If you weren’t already starting to catch on, GTM strategy is intuitive, and can be logic-ed out. So logically, the next step is brand positioning. Why would a consumer select this product over competitors? For example, a candy company may differentiate their candy by improving the taste or using healthier ingredients.

Think about how you can capitalize on your target market’s tastes while also laying the foundation to capture additional market segments.

How?

This is essentially the stage where one must consider the marketing funnel. How will you convert leads to users?

  • Awareness. This stage is all about establishing trust and authority. A problem or need has cropped up and the person is looking into it. For example, someone looking to improve lead generation might Google “how to get more leads for my business.” You want your content (i.e. a blog post or a landing page) to show up in the search results when a customer begins looking for information related to their problem. You can do this by creating relevant content (we’ll get onto that soon) that gets people engaging with your brand and sharing information that turns them into leads.
  • Interest. Once a person becomes a lead, they move down to the next part of the funnel. Now they’re finding out more about your company and the products you offer through emails, ebooks, webinars, blog posts or other informational content.
  • Consideration. When a person has shown interest in your marketing materials they move onto the consideration stage and become a potential customer. Now, they can be sent information on specific products or services, case studies and offers like free trials and sign-up discounts.

Terms to know

Industry-speak, if you will—it’s important to familiarize yourself with these terms to some extent—they’re a concise and targeted way to describe phenomenon through BizDev and Corporate Finance, and is the jargon favored by most investors/teams.

CAC (Customer Acquisition Cost)

Customer acquisition cost (CAC) is the amount of money a company spends to get a new customer. It helps measure the return on investment of efforts to grow their clientele. CAC is calculated by adding the costs associated with converting prospects into customers (marketing, advertising, sales personnel, and more) and dividing that amount by the number of customers acquired.

LTV (Lifetime Value)

An estimate of the average revenue that a customer will generate throughout their lifespan as a customer. This 'worth' of a customer can help determine many economic decisions for a company including marketing budget, resources, profitability and forecasting. LTV = ARPU / Revenue or Customer churn.

ARPU (Average Revenue Per User)

ARPU = Total Revenue Generated During Period / Number of Users During Same Period. For example, let's say you generated $500 in revenue last month and had 1,000 active users. Your average revenue per user would be $0.05.

Revenue Churn

Revenue churn is the percentage of subscription dollars up for renewal that a company loses over a given period, or the ability to keep the contract value of existing customers. Along with customer churn, which measures logo retention, these two metrics provide a lens to view the health of a company's customer base.

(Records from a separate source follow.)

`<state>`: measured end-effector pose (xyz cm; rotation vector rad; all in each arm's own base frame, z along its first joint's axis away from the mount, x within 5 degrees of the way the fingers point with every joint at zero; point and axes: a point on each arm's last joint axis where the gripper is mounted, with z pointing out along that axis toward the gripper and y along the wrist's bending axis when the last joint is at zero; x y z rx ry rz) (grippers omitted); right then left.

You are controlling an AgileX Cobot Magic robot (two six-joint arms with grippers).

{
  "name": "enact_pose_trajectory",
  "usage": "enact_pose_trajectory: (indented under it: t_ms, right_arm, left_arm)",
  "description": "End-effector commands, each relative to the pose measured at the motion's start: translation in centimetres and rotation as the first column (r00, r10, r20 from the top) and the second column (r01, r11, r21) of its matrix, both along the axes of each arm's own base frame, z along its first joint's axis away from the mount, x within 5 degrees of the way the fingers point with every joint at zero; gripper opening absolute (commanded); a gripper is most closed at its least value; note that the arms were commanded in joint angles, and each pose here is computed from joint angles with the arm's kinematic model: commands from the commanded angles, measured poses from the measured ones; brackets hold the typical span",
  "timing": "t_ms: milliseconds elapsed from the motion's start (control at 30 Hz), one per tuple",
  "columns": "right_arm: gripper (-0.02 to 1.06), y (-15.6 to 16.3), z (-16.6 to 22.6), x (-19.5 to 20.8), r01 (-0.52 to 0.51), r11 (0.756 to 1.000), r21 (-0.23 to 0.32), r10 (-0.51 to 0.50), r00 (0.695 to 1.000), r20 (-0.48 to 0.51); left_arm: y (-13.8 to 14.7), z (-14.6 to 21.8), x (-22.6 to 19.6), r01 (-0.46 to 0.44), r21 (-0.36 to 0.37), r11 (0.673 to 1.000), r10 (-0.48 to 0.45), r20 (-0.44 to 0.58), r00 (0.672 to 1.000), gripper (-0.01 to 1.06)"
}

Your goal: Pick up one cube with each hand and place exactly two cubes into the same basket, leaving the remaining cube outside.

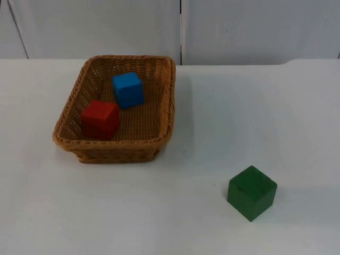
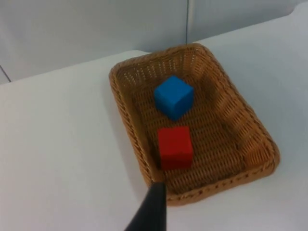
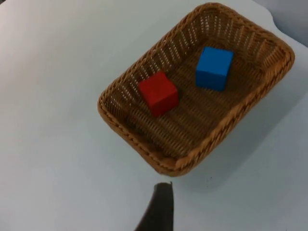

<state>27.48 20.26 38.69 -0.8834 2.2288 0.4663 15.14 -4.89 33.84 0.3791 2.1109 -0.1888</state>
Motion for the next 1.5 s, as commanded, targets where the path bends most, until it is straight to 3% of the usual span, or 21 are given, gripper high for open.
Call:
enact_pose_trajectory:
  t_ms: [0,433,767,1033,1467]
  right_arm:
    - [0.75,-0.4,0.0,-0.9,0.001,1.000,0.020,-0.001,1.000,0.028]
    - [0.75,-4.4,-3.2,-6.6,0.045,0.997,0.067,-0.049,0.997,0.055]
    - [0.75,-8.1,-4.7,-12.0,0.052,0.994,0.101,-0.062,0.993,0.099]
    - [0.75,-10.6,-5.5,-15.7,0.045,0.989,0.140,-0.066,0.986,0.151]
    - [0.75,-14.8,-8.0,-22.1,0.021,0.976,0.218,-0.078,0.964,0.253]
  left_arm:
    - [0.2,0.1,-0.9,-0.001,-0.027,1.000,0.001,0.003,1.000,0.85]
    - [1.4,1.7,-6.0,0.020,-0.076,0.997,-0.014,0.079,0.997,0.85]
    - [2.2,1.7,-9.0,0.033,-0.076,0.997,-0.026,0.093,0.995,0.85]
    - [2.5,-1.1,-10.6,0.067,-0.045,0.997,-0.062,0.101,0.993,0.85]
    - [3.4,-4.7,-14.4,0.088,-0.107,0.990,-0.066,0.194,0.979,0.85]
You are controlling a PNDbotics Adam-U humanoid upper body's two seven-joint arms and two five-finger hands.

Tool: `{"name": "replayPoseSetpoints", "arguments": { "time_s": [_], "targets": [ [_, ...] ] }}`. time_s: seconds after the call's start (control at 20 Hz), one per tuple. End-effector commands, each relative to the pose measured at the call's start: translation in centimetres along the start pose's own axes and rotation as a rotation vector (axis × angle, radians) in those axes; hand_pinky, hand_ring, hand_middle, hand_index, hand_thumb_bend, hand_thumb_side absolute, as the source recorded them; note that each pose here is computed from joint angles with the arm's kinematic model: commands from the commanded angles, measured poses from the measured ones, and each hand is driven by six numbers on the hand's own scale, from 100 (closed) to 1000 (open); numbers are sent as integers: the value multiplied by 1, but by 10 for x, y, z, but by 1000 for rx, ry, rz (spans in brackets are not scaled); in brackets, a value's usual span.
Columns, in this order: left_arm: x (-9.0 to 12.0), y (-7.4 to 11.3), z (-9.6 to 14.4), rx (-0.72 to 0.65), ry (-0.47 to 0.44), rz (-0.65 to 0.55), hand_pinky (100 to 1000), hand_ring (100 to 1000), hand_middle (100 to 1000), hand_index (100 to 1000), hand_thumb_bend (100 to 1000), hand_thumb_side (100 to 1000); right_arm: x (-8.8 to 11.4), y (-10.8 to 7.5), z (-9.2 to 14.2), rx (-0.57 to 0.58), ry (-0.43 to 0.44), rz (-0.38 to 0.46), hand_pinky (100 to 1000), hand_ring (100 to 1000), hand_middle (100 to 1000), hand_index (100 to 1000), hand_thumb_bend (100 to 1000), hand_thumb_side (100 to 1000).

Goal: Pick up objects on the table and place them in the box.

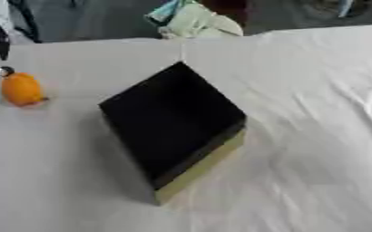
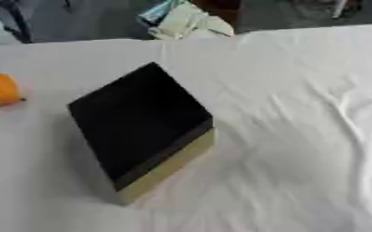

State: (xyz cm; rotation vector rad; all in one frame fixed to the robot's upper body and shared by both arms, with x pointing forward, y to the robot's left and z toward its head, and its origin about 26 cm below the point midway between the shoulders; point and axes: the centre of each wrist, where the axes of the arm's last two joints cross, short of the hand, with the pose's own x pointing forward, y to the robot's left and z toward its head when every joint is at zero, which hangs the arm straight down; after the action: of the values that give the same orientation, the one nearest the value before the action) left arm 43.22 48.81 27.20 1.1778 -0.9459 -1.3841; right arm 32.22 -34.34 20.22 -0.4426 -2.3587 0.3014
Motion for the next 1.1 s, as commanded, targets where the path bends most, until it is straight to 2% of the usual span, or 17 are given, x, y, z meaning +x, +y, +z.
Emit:
{"name": "replayPoseSetpoints", "arguments": {
  "time_s": [0.05,0.4,0.5,0.55,0.6,0.65,0.7,0.75,0.85,1.1],
  "targets": [
    [-10,14,9,38,25,-8,100,491,412,385,324,100,6,-7,-6,3,-27,19,686,562,591,819,100,849],
    [-10,13,8,32,17,-18,100,462,377,349,314,100,6,-7,-6,5,-29,20,686,563,591,819,100,847],
    [-10,13,8,33,17,-19,100,503,446,432,367,100,6,-7,-6,5,-29,20,686,563,591,819,100,847],
    [-10,13,9,33,18,-25,384,605,572,600,503,100,6,-7,-6,6,-29,20,686,563,591,819,100,847],
    [-9,14,9,32,21,-42,433,619,586,622,525,100,6,-7,-6,6,-29,20,686,563,591,819,100,847],
    [-9,15,10,30,23,-62,677,717,671,708,669,176,6,-7,-6,7,-30,20,686,563,591,819,100,847],
    [-8,17,10,24,24,-91,740,761,725,739,730,236,6,-7,-6,8,-30,20,686,563,591,819,100,848],
    [-8,18,11,17,22,-115,755,779,753,777,771,288,6,-7,-6,8,-30,20,686,563,591,819,100,846],
    [-9,21,12,3,11,-143,790,810,792,826,804,327,6,-7,-6,8,-29,20,686,563,591,819,100,847],
    [-10,28,15,4,14,-168,817,842,832,864,845,355,5,-7,-6,9,-27,20,686,563,591,819,100,847]
  ]
}}
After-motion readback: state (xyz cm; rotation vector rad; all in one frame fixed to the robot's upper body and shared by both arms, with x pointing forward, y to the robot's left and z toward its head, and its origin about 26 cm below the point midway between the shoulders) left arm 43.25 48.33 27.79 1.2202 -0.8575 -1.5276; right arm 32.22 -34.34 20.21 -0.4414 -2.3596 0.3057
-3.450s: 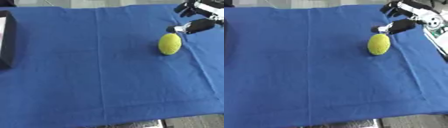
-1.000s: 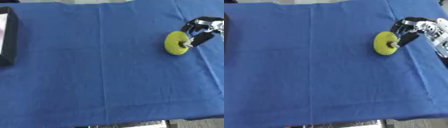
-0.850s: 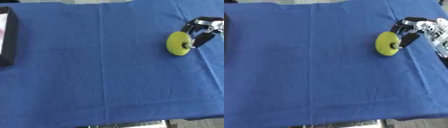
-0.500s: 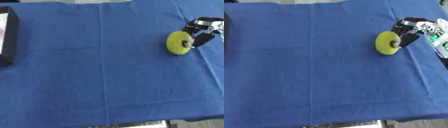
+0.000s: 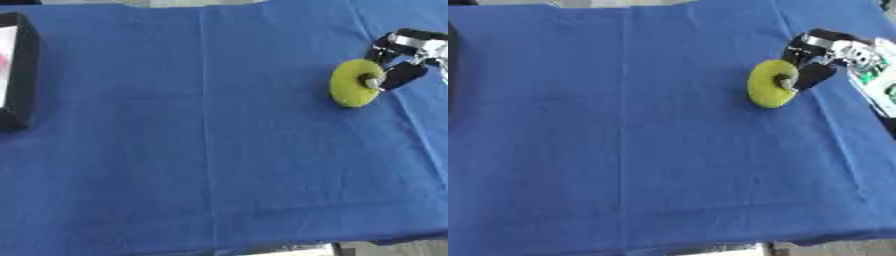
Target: Pick up the objects with one hand, pass them to the other hand, and then place them into the box on the other side of the table.
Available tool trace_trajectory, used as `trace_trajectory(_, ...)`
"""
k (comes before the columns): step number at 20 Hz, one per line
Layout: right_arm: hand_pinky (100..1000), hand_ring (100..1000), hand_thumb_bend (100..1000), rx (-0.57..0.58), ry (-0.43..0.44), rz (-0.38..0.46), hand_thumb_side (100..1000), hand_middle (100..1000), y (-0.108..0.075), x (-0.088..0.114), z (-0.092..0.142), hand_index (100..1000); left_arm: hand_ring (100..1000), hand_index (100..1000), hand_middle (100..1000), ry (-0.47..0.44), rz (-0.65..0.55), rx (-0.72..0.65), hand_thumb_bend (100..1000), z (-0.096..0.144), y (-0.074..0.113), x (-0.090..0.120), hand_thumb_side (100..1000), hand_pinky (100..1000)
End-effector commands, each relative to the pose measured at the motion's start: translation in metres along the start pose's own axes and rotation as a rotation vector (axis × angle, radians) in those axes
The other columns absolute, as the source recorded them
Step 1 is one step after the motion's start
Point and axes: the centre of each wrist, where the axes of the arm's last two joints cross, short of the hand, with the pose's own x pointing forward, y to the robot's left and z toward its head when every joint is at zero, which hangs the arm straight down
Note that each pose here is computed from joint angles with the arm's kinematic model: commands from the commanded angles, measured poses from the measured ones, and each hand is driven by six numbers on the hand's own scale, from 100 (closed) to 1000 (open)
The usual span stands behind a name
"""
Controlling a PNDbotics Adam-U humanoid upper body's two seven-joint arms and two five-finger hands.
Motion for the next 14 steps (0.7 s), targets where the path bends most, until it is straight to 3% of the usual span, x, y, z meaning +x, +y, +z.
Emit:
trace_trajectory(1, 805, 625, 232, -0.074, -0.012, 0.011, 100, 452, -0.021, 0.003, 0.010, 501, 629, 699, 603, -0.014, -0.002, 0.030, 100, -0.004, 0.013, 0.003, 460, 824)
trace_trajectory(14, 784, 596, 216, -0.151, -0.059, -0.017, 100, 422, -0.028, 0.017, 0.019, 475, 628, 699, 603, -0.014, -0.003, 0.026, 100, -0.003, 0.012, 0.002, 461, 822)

MRR (Monthly Recurring Revenue)

Monthly Recurring Revenue (MRR) is the predictable total revenue generated by your business from all the active subscriptions in a particular month. It includes recurring charges from discounts, coupons, and recurring add-ons, but excludes one-time fees.

With MRR you can assess the present financial health of the business and project the future earnings based on the active subscriptions.

ARR (Annual Recurring Revenue)

Defined as the value of the contracted recurring revenue components of your term subscriptions normalized to a one-year period. ARR is the less frequently used alternative normalization method of the two common ones, ARR and MRR. It is used almost exclusively in B2B subscription businesses.

These are a few examples to help you get an idea—find a more detailed list from our friends at Fundera here.

Next Steps

Now you're ready to tackle the Business Development Interview! After crafting a strong resume, you should be ready to apply. Business internships are usually fairly selective, so it's a good idea to apply to at least 10 to 15. Best of luck, you've got this!